Last month a researcher announced that a commercial dishwashing machine contained a dangerous vulnerability allowing a remote attacker to gain access to privileged assets on a connected network. Jens Regel of the German company Schneider & Wulf made the vulnerability public on Full Disclosure after contacting the vendor and waiting the customary 90 days. The vendor, Miele, has yet to respond.
When contacted after the disclosure, a company representative told Motherboard last Monday that Miele “is checking what happened in this case and will come back to you as soon as possible.” That’s a problem with the Internet of Things (IoT) today. If a device is connected to the internet, it should expect to be pwned, and more and more we’re seeing evidence of that in the strangest of places.
A directory traversal vulnerability (CWE-22 -Improper Limitation of a Pathname to a Restricted Directory or ‘Path Traversal’) allows remote attackers to use HTTP (the internet) to access restricted directories. Once accessed, an attacker can execute commands outside of the web server’s root directory on the network giving control of the at-risk system and enabling the exfiltration of sensitive information.
“The corresponding embedded webserver ‘PST10 WebServer’ typically listens to port 80 and is prone to a directory traversal attack, therefore an unauthenticated attacker may be able to exploit this issue to access sensitive information to aide in subsequent attacks,” Regel said. He said proof can be had with a simple GET statement:
/ GET /../../../../../../../../../../../../etc/shadow HTTP/1.1
The vulnerability has been assigned CVE-2017-7240 by NIST. Its CVSS score is 5 out of 10.
The model, Miele Professional PG 8528, is a professional dishwasher intended for hospitals. A common web server connects a device to the internet using HTTP (Hypertext Transfer Protocol) to serve the files that form Web pages, so a user could control the information from the device with a desktop browser or a mobile app.
Miele touts the model’s physical RS-232 port as facilitating “the exchange of data with other appliances, e.g. for process documentation.” It intends the wire feature for retrieving text reports from a bar code scanner or “to transmit report data to a documentation system, external storage media or a report printer.” The device also includes an Ethernet connection that provides “a particularly high level of functionality.” This means the dishwashers can be connected to existing networks, such as documentation systems. While convenient, it opens a whole can of worms.
Simply adding connectivity without determining whether there are any vulnerabilities in the software components being added is a newbie mistake. Software composition analysis should always be performed on the cyber supply chain, so that third-party components are added without defects. Although only a few years old, IoT already has millions of devices with questionable legacy software.
To drive this point, this past February a bored student attacked known vulnerabilities in wireless printers around the world with a playful message about botnets (there was no botnet). Last summer, someone used surveillance cameras to create a botnet that temporarily shut down internet service on the East Coast of the united states. Although the surveillance cameras didn’t have a software flaw (it was a hard-coded password) it nonetheless demonstrates the power of these devices once they are pwned.
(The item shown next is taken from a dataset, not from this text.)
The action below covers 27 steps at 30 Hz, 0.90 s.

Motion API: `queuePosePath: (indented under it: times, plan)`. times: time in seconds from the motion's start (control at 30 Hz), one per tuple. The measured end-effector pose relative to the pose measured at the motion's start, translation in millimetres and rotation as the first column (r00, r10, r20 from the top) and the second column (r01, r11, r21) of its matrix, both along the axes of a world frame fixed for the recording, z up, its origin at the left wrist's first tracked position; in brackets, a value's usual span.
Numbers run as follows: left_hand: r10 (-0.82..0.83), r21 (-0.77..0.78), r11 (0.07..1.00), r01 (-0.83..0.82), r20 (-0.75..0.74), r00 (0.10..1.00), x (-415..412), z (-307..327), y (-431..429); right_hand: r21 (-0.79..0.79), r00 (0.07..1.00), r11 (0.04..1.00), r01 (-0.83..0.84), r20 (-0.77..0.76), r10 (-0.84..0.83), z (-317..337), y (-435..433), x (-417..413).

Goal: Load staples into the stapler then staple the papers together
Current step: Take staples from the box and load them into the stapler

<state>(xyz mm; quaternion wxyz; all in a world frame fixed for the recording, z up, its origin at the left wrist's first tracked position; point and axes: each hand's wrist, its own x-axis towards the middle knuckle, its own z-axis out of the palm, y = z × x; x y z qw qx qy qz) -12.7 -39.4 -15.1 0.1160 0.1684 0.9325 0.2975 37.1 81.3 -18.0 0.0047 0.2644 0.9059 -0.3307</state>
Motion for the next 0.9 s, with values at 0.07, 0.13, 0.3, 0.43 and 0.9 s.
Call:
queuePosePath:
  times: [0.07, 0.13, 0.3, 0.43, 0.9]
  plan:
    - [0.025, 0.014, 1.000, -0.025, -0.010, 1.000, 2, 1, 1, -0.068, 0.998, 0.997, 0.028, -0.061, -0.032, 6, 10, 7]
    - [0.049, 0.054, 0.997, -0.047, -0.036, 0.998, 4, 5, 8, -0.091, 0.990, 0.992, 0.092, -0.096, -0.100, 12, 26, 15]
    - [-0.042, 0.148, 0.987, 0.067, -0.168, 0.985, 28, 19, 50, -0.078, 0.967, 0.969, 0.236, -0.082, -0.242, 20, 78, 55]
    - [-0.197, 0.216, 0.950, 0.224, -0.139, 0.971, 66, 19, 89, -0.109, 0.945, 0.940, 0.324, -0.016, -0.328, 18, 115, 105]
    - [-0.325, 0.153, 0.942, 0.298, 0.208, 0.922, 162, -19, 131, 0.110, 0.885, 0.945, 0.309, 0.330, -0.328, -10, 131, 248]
Miele makes household dishwashers as well. At the moment, the consumer models are not connected to the internet. What makes the professional dishwashers so dangerous is they are more likely to be connected to sensitive information. As we saw in the Target breach, remote access through a third-party heating, ventilation, and air conditioning (HVAC) system was enough to allow the attackers onto the internal network and find and exploit the company’s credit card database.
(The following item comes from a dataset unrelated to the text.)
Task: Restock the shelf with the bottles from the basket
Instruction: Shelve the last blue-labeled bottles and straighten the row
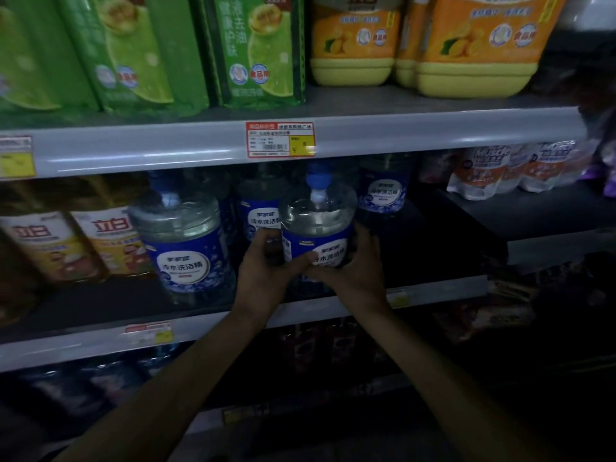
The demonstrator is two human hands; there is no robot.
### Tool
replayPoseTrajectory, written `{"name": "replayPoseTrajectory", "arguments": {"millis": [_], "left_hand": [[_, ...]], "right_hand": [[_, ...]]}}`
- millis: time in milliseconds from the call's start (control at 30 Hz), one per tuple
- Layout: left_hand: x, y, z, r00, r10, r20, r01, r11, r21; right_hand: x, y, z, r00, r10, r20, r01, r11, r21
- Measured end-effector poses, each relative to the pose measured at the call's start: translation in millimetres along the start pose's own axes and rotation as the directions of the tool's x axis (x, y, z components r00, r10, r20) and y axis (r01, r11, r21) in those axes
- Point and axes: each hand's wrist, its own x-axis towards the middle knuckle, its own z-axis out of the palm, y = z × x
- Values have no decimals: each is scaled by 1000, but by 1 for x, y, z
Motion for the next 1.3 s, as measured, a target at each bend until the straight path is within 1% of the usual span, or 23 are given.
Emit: {"name": "replayPoseTrajectory", "arguments": {"millis": [133, 233, 333, 400, 467, 533, 600, 667, 733, 833, 900, 967, 1000, 1067, 1133, 1200, 1300], "left_hand": [[3, 0, -10, 1000, -4, -12, 4, 999, 47], [2, 0, -12, 1000, -1, -24, 3, 997, 83], [-5, -1, -11, 1000, 15, -5, -14, 991, 132], [-9, -2, -9, 999, 42, 18, -45, 987, 154], [-13, 2, -7, 997, 79, 11, -79, 978, 193], [-16, 2, -8, 994, 106, 12, -105, 964, 245], [-21, 1, -8, 991, 128, 36, -133, 941, 310], [-29, 0, -5, 991, 126, 51, -135, 929, 345], [-44, 2, 4, 991, 126, 40, -131, 912, 388], [-70, 8, 22, 982, 190, 10, -169, 847, 505], [-83, 11, 37, 965, 255, 61, -247, 803, 543], [-86, 12, 52, 955, 275, 111, -289, 782, 553], [-85, 13, 58, 955, 268, 124, -291, 779, 555], [-82, 15, 69, 960, 238, 146, -278, 788, 549], [-77, 15, 78, 962, 216, 165, -271, 802, 532], [-68, 15, 89, 968, 199, 155, -251, 817, 519], [-50, 14, 111, 974, 168, 152, -222, 839, 497]], "right_hand": [[0, -3, 11, 1000, 16, 4, -16, 1000, -23], [0, -4, 14, 999, 24, 25, -24, 1000, -8], [-3, -3, 10, 999, -2, 44, 3, 1000, -17], [-5, -2, 4, 996, -28, 79, 29, 999, -14], [-7, -2, -3, 991, -53, 127, 58, 998, -33], [-11, -2, -10, 984, -77, 160, 93, 991, -94], [-18, -1, -18, 979, -92, 184, 129, 972, -197], [-24, -2, -27, 972, -95, 214, 154, 948, -279], [-27, -4, -36, 959, -126, 253, 209, 919, -335], [-30, -6, -52, 947, -100, 307, 236, 862, -448], [-31, -6, -63, 947, -91, 307, 246, 819, -518], [-31, -4, -75, 948, -113, 298, 269, 783, -560], [-31, -3, -81, 951, -106, 289, 262, 769, -583], [-29, 4, -92, 965, -46, 260, 204, 755, -624], [-28, 13, -103, 974, -1, 228, 144, 777, -613], [-25, 21, -112, 979, 11, 201, 111, 803, -585], [-14, 33, -122, 988, 14, 154, 86, 779, -621]]}}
A hospital network is likely to be more segmented. However, a sophisticated attacker could still leverage multiple vulnerabilities so it’s best not to leave any ports open. And while the network would mostly likely be an internal network, security researcher Dan Tentler told Motherboard in an online chat that at least one dishwasher IP address is discoverable on the internet today. It is possible he might be able to find more in the future, now that he knows how to look for them.
Speaking at Cloud Expo Europe last month, Mikko Hyppönen, chief research officer at F-Secure, said the security of IoT is not likely to get better soon. “It’s going to be so cheap that vendors will put the chip in any device, even if the benefits are only very small. But those benefits won’t be benefits to you, the consumer, they’ll be benefits for the manufacturers because they want to collect analytics,” he said.
And, frankly, the idea of internet connectivity in home appliances is still foreign to most consumers. “When you buy a washing machine, price is the most important selling point. Nobody’s asking, ‘does it have a firewall or intrusion prevention systems?’ Cybersecurity isn’t a selling point for a washing machine, so why would manufacturers invest money in it?” Hypponen adds.
To keep ahead of these threats, start early. If it’s not being done already, secure architecture and design should kick off all new software development for IoT projects. Start with a threat model and then design the security architecture around that. Remove features that are unnecessary for the operation of the device.
Test often. Static analysis can find common software weaknesses. Fuzz testing can find unknown unknowns. And, as mentioned, be weary of third-party code. Do not blindly accept open source code without making sure it is the latest and greatest.
With a little vigilance, embedded software in IoT can be both secure and reliable.